LONDON (Reuters) – The death of American author Gore Vidal at the age of 86 brought tributes from around the globe on Wednesday, as ordinary readers and celebrities shared their favorite quips from a writer once described as the Oscar Wilde of the modern age.
Vidal, whose biting observations on politics, sex and American culture in novels and essays made him one of the best-known American authors of his generation, died at his home in Los Angeles on Tuesday of complications from pneumonia.
Sidney Blumenthal, a former aide to Bill Clinton, said Vidal was “one of the several dominant literary figures of mid-century America”.
“What he had in his veins was a sense of high politics and an understanding – in a way that no other literary figure of his generation did – of Washington. It was unique,” Blumenthal told BBC radio.
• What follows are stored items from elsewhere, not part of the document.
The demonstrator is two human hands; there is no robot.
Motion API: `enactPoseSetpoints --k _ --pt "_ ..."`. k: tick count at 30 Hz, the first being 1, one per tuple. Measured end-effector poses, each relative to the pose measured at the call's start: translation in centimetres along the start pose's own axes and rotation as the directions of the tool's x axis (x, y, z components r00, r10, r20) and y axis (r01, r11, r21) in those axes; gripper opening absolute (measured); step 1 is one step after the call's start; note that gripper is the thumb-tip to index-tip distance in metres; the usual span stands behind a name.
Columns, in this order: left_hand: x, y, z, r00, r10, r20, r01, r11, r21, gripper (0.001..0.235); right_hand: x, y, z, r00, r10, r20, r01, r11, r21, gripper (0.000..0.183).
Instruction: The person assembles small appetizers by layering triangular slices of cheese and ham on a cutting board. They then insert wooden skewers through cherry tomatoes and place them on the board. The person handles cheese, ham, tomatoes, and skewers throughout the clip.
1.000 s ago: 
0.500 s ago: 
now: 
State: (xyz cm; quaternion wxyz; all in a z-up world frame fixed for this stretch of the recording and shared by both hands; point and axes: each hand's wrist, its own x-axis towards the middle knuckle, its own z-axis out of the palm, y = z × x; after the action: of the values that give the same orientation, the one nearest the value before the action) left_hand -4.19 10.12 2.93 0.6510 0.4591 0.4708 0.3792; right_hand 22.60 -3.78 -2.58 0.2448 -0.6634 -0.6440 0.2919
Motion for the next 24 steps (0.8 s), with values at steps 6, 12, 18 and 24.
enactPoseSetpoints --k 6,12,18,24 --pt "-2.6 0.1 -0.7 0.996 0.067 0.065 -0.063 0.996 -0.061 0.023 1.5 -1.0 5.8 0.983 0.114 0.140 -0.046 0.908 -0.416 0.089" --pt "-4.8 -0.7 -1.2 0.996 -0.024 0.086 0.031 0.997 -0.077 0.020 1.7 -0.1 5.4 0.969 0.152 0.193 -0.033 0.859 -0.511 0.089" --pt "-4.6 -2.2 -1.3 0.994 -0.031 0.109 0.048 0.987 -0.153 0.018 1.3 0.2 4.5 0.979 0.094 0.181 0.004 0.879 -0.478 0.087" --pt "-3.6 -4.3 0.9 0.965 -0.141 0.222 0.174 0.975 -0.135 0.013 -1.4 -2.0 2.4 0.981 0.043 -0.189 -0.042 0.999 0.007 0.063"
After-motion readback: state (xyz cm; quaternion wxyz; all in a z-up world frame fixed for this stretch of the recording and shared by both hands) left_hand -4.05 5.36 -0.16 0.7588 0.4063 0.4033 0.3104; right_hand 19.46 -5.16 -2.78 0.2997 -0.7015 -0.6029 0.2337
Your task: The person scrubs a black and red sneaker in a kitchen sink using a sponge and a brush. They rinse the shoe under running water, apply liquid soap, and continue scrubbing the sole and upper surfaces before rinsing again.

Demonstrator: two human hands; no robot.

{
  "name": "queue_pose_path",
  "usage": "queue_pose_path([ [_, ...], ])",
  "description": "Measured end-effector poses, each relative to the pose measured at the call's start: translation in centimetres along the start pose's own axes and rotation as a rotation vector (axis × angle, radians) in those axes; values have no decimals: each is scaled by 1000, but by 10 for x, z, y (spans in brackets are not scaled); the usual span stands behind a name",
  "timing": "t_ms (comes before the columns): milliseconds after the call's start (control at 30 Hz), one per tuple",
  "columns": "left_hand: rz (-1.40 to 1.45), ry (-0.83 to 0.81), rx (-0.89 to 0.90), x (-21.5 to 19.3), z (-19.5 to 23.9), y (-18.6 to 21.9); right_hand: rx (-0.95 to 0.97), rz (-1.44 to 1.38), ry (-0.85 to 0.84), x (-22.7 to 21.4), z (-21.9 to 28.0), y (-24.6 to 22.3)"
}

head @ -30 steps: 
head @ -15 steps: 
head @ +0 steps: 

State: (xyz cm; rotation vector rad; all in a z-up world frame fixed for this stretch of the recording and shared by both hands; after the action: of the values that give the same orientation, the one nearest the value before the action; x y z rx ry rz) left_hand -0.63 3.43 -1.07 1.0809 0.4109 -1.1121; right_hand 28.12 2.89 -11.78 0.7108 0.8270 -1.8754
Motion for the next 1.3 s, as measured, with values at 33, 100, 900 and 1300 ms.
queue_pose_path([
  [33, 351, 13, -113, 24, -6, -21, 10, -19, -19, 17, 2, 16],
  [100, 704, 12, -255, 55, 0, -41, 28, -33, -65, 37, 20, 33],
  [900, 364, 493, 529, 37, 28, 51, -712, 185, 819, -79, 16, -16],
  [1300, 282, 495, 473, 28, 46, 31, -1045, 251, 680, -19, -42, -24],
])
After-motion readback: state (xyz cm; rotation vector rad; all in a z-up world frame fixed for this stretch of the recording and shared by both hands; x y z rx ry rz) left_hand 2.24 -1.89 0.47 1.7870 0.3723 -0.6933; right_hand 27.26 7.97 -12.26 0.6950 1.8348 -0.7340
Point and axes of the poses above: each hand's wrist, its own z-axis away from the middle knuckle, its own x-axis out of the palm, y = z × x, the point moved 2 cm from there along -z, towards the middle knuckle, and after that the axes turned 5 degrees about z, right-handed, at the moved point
British theatre and opera director Jonathan Miller, who moved in the same celebrity circles as Vidal in New York in the 1960s, paid tribute to the writer, describing him as “grand” and “fun to be with”.
“He was amusing … an old-fashioned American patrician,” he said.
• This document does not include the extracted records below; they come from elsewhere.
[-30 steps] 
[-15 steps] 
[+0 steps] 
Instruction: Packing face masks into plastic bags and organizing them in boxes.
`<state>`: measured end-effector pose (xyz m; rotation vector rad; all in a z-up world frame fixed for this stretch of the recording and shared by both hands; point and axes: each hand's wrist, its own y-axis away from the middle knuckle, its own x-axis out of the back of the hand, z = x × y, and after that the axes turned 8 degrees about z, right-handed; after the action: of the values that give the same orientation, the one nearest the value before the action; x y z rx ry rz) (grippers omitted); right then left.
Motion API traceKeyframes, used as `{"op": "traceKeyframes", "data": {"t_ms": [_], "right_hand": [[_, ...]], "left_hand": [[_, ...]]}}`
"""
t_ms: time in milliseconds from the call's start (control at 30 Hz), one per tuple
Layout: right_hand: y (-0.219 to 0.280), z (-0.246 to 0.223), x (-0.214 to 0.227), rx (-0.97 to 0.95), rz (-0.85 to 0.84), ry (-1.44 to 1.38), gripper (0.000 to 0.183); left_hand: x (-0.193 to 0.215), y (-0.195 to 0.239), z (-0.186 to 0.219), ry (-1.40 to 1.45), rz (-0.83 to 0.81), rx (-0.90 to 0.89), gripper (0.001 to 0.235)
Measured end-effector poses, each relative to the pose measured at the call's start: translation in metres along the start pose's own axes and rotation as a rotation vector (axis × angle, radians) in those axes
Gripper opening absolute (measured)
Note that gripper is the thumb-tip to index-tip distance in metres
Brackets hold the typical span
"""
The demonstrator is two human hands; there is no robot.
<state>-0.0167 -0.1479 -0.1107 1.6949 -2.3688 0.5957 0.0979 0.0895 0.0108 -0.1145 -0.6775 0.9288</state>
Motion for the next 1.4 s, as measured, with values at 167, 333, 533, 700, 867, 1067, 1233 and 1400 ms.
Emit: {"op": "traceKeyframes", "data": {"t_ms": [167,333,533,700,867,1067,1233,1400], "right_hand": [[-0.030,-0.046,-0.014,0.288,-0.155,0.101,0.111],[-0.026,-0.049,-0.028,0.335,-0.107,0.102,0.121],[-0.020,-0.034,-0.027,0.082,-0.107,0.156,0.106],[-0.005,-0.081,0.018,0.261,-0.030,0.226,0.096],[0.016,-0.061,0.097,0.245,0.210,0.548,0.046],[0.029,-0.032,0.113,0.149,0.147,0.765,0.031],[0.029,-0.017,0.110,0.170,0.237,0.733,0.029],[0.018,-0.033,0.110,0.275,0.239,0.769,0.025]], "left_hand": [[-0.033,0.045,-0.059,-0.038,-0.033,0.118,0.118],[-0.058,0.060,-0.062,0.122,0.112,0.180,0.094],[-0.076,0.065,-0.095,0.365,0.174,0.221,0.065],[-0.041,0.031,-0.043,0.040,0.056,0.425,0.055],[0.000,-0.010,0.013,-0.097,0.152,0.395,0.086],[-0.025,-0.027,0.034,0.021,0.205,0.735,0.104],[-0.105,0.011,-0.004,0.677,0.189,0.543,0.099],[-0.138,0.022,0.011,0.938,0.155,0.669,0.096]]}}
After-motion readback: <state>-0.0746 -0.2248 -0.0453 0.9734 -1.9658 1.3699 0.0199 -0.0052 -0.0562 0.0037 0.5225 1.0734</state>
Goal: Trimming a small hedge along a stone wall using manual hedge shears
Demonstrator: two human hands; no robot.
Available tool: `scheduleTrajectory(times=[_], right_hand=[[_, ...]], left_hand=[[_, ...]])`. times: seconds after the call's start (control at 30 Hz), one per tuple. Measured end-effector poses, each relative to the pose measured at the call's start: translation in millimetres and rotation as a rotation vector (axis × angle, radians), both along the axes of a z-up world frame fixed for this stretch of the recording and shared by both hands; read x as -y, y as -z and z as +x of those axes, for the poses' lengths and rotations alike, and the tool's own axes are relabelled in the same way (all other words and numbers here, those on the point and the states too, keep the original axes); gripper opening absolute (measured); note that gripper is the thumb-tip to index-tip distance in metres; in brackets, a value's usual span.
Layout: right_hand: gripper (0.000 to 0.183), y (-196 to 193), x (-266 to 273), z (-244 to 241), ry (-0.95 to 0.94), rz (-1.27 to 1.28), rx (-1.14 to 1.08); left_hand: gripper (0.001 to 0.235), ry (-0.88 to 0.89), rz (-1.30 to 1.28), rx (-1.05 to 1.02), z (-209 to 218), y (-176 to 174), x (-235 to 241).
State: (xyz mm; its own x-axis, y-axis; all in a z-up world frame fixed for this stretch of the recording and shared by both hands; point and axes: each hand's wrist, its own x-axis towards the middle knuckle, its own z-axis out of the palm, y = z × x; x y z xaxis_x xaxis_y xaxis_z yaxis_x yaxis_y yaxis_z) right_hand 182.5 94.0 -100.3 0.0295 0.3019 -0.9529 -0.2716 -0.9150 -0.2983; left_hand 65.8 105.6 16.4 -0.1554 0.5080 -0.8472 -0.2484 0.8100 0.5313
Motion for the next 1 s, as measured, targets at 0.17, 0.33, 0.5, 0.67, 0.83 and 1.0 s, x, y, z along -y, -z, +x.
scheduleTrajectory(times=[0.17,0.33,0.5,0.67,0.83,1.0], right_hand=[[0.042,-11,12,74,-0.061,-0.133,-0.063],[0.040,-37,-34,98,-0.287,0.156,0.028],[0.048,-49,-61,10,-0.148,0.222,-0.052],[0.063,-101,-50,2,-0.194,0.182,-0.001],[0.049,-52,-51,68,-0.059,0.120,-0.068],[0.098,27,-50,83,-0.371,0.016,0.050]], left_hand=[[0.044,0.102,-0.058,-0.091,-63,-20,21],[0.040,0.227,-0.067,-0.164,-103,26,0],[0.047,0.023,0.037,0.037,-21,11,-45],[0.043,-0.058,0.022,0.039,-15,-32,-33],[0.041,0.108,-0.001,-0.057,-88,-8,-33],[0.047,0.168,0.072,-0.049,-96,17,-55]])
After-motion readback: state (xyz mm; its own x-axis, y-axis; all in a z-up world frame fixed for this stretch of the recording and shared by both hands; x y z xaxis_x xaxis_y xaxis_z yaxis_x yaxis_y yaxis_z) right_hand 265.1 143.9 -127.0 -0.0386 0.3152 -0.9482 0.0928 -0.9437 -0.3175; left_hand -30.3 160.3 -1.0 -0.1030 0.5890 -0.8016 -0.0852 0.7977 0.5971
“(This) was very apparent from the way in which he spoke and was very apparent from the way in which he separated himself from some of the idiocies of America in the last 20 or 30 years,” he said on BBC radio.
Vidal, born in West Point, New York, began writing as a 19-year-old soldier stationed in Alaska, where his World War Two experiences provided material for his first work, “Williwaw”.
But it was with his third novel, “The City and the Pillar”, which openly featured one of the first homosexual protagonists, that Vidal created a sensation in 1948.
A series of historical novels – “Burr,” “1876,” “Lincoln” and “The Golden Age” among them – as well as the campy transsexual comedy “Myra Breckinridge” also form Vidal’s literary legacy from a publishing career spanning over six decades.
MODERN OSCAR WILDE
But the self-described “gentleman bitch” was just as well known for his caustic comments outside of the book covers.
He considered Ernest Hemingway a joke and compared Truman Capote to a “filthy animal that has found its way into the house”.
His most famous literary enemies were Norman Mailer and conservative pundit William F. Buckley Jr.
Mailer, whom Vidal once likened to cult killer Charles Manson, head-butted Vidal before a TV appearance.
“Gore Vidal dreaded the idea of an afterlife, because it would mean he’d have to see Norman Mailer again. Rest In Peace,” said comedian Frank Conniff on the social messaging service Twitter, where tributes to Vidal mainly took the form of quotations from the writer.
Documentary maker Michael Moore and rock singer Courtney Love were among the many celebrities who posted their favorite bon mots.
“‘Style is knowing who you are, what you want to say and not giving a damn.’ quoted by Gore Vidal….you will be missed, rest in peace Gore,” said Love in a Twitter message.
Moore chose: “Half of the American people have never read a newspaper. Half never voted for president. One hopes it is the same half”, a quotation also tweeted by the British Internet entrepreneur Martha Lane Fox.
British writer Owen Jones, who penned the book “Chavs” about British social class, picked a Vidal quote about friendship and death.
“‘Whenever a friend succeeds, a little something in me dies’. RIP Gore Vidal, a great intellectual of our time. No-one did acerbic better.”